Gothic Traits in Frankenstein In the Gothic novel, the characters seem to bridge the mortal world and the supernatural world. Frankenstein’s monster seems to have some sort of communication between himself and his creator, because the monster appears wherever Victor goes. The monster also moves with amazing superhuman speed with Victor matching him in the chase towards the North Pole.

Mary Shelley Shelley had incorporated a number of different sources into her work, not the least of which was the Promethean myth from Ovid. The influence of John Milton’s Paradise Lost, the book the 'creature' finds in the cabin, is also clearly evident within the novel.
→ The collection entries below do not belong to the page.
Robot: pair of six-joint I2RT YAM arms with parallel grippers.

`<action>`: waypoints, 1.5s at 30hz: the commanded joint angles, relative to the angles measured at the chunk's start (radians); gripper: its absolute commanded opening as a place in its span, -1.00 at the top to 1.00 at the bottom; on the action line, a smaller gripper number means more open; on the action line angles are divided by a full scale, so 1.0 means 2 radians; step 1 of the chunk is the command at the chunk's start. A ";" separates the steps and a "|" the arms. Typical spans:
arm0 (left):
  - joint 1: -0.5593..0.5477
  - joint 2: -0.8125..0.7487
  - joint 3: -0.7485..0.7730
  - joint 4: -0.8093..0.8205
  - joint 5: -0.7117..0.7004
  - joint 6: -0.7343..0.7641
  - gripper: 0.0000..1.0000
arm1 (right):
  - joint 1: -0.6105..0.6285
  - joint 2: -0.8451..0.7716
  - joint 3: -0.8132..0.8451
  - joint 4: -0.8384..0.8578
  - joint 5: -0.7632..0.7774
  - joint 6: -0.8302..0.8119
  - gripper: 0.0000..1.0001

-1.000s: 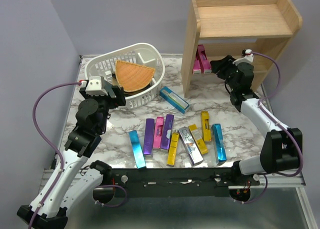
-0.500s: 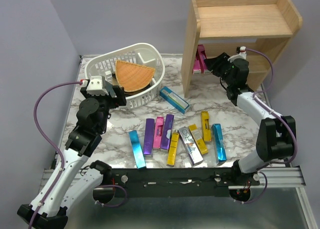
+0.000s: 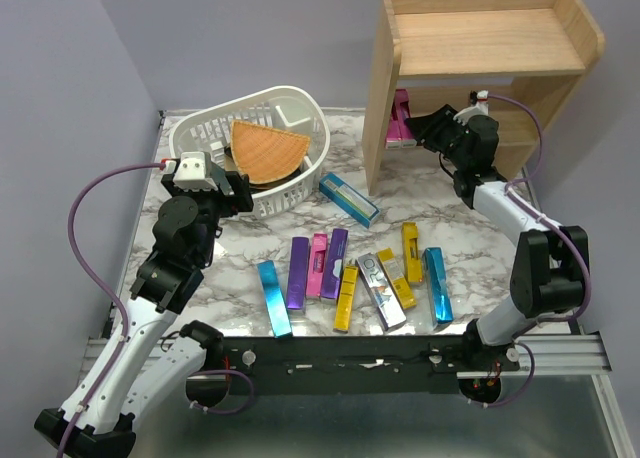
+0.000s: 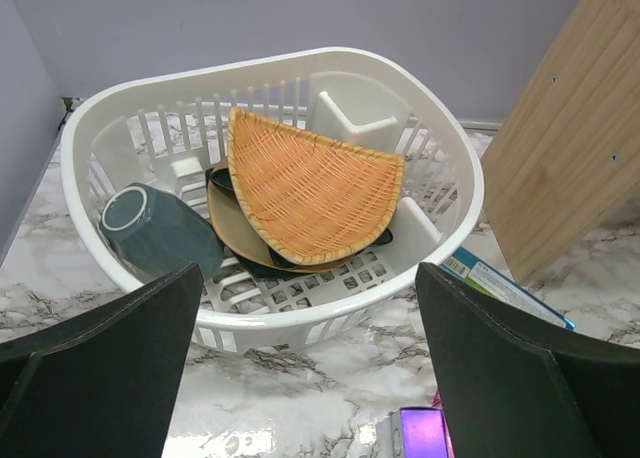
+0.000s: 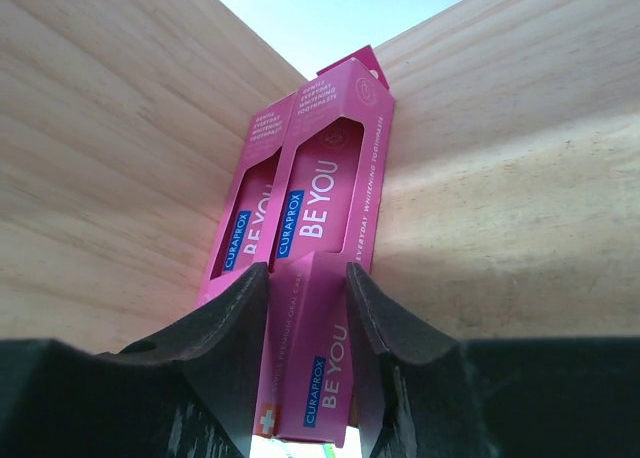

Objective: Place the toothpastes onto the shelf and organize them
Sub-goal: Place the toothpaste on the shelf.

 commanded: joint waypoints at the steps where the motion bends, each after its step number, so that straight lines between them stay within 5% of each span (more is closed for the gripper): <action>1: 0.004 -0.001 -0.003 0.003 0.010 0.001 -0.98 | 0.000 0.013 0.009 0.009 -0.054 0.005 0.13; 13: 0.004 -0.002 -0.003 0.002 0.011 0.001 -0.98 | -0.001 -0.026 0.013 -0.039 -0.005 -0.034 0.00; 23: 0.004 0.008 -0.003 -0.001 0.027 -0.010 -0.98 | -0.002 -0.129 -0.013 -0.109 0.060 -0.072 -0.63; 30: 0.004 0.076 0.028 -0.047 0.100 -0.036 -0.98 | -0.002 -0.234 -0.110 -0.159 0.062 -0.068 -0.89; 39: -0.009 0.189 0.069 -0.095 0.196 -0.108 -0.98 | 0.044 -0.348 -0.243 -0.186 0.077 -0.060 -0.93; 45: -0.114 0.291 0.125 -0.152 0.072 -0.172 -0.88 | 0.054 -0.373 -0.307 -0.167 0.056 -0.067 -0.93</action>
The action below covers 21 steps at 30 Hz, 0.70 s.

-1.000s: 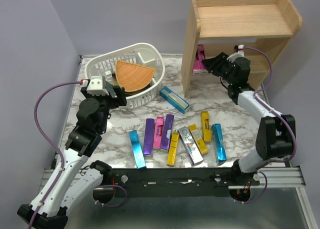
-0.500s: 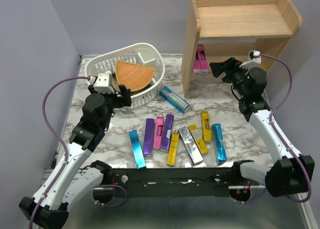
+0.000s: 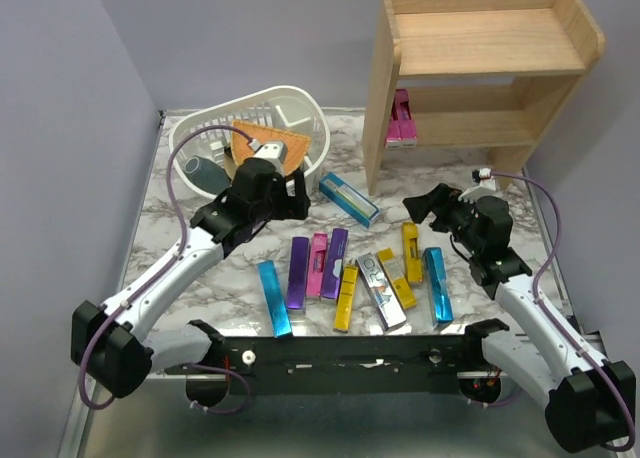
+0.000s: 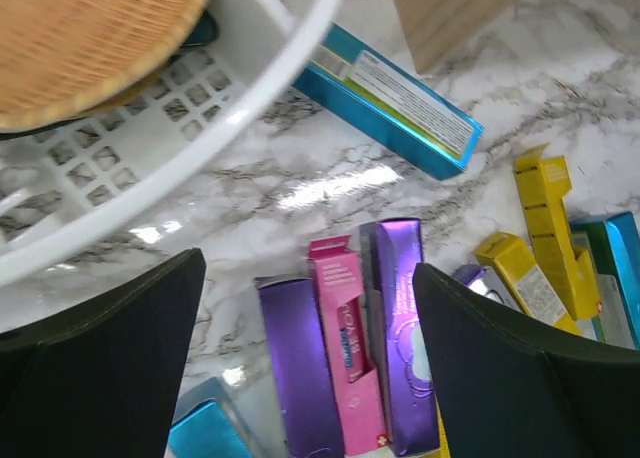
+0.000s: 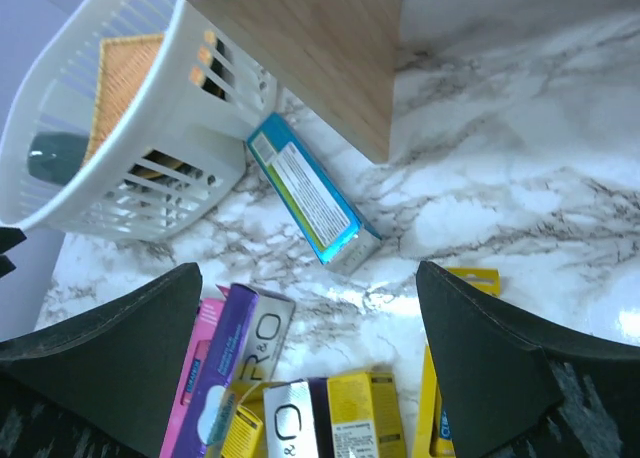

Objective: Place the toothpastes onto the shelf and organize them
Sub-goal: Place the toothpaste on the shelf, then pick up the toothpaste from the center of the board.

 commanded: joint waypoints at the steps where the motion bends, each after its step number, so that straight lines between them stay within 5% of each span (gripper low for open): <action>1: -0.067 0.076 0.060 -0.053 -0.084 -0.071 -0.84 | 0.004 -0.013 -0.038 0.006 -0.010 -0.007 -0.93; 12: -0.112 0.286 0.172 -0.112 -0.106 -0.119 -0.49 | 0.046 -0.022 -0.054 0.029 0.008 -0.011 -0.92; 21: -0.114 0.330 0.169 -0.114 -0.107 -0.137 -0.14 | 0.068 -0.022 -0.057 0.035 0.028 -0.017 -0.92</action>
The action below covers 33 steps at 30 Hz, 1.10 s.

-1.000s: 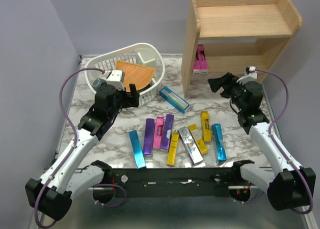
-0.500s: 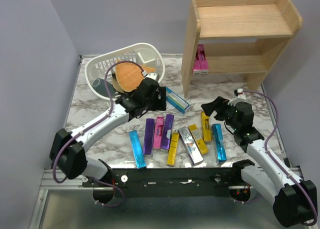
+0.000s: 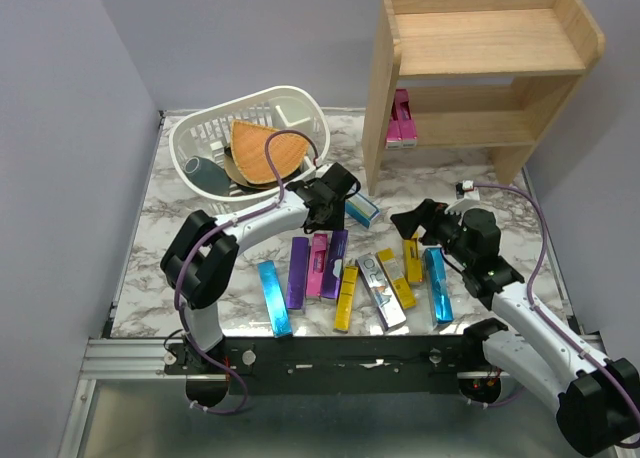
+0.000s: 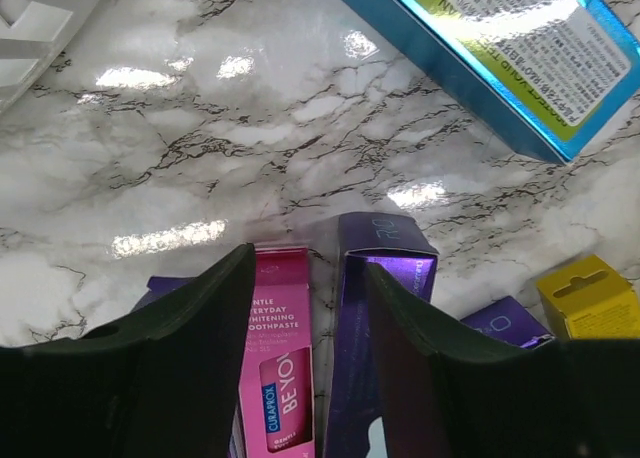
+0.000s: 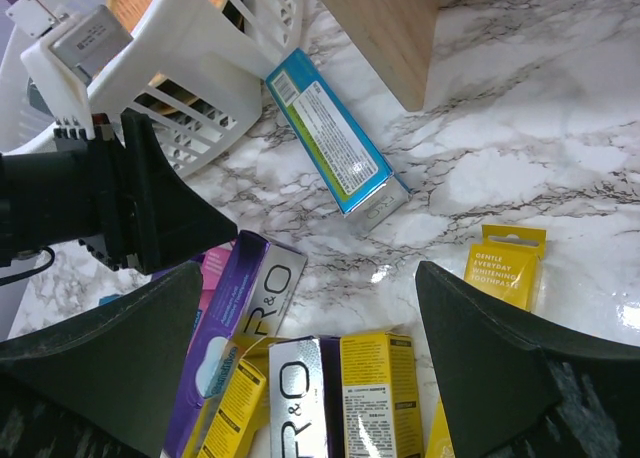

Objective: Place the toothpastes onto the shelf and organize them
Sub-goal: Pick up the toothpaste from the center of the board.

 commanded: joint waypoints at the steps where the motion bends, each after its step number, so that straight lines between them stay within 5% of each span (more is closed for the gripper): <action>1: -0.001 0.002 -0.012 -0.014 -0.027 -0.021 -0.12 | 0.011 -0.002 -0.005 0.016 0.021 -0.010 -0.91; 13: -0.002 0.002 -0.056 0.000 0.003 -0.030 -0.05 | 0.015 0.006 -0.004 0.017 0.020 -0.012 -0.92; 33: -0.016 0.038 -0.074 -0.004 0.019 -0.053 -0.31 | 0.016 0.006 -0.007 0.025 0.017 -0.012 -0.92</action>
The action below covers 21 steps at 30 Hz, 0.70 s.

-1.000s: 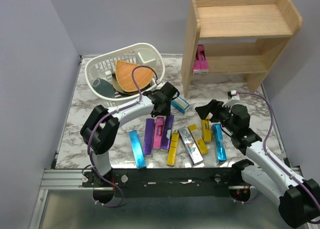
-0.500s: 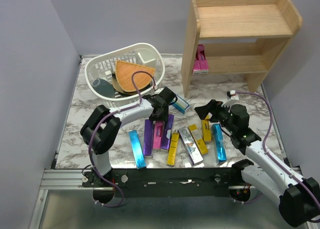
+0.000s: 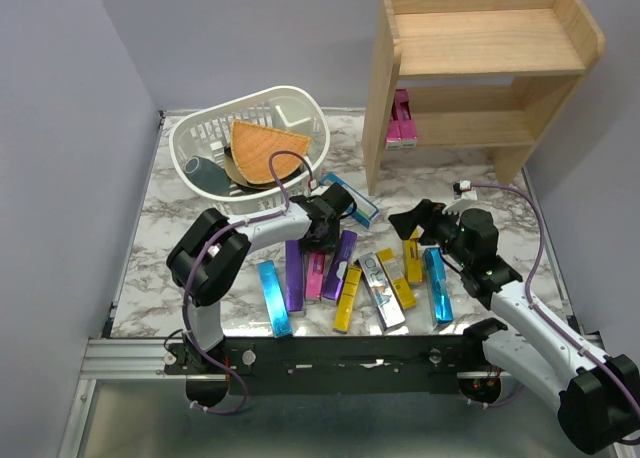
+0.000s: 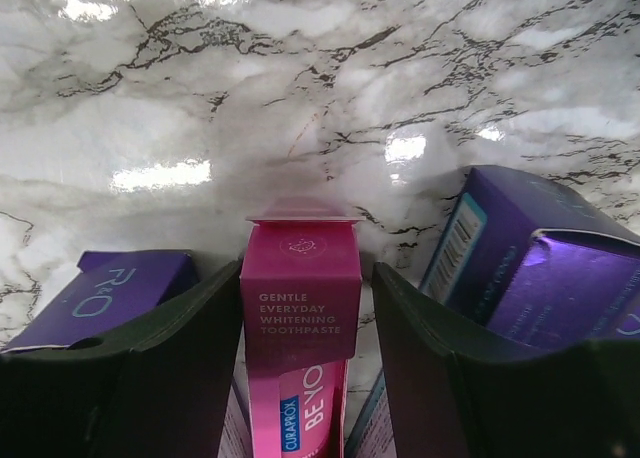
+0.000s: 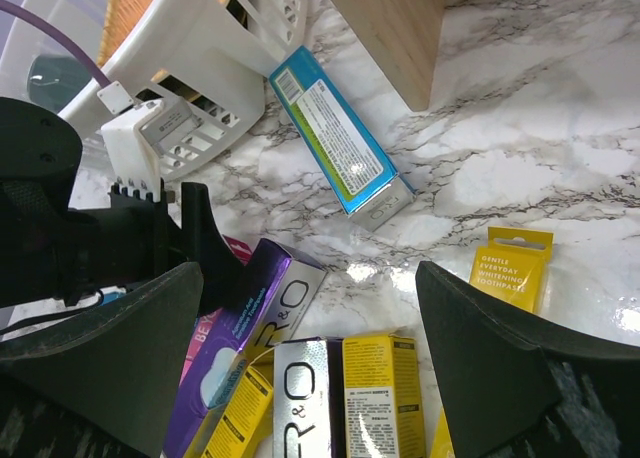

“The Modern Prometheus" The novel's subtitle Prometheus, in some versions of Greek mythology, was the Titan who created mankind, and Victor's work by creating man by new means obviously reflects that creative work. More widely known is that Prometheus was the bringer of fire who took fire from the gods and gave it to man. Zeus then punished Prometheus by fixing him to a rock where each day a predatory bird came to devour his liver. Prometheus was also a myth told in Latin but was a very different story. In this version Prometheus makes man from clay and water, again a very relevant theme to Frankenstein as Victor rebels against the laws of nature and as a result is punished by his creation.

“The Modern Prometheus" Prometheus' relation to the novel can be interpreted in a number of ways. For Romance era artists in general, Prometheus' gift to man compared with the two great utopian promises of the 18th century: the Industrial Revolution and the French Revolution, containing both great promise and potentially unknown horrors. Byron was particularly attached to the play Prometheus Bound by Aeschylus, and Percy Shelley would soon write Prometheus Unbound.

What else is going on in literature, besides Romanticism and The Gothic Novel? Jane Austen, the first great nineteenth- century novelist, was, in some sense the last great eighteenth-century novelist: ironic, comic, promoting the values of reason and restraint. 1818, a year after Austen’s death, saw the (anonymous) publication of Frankenstein, quite a different sort of novel.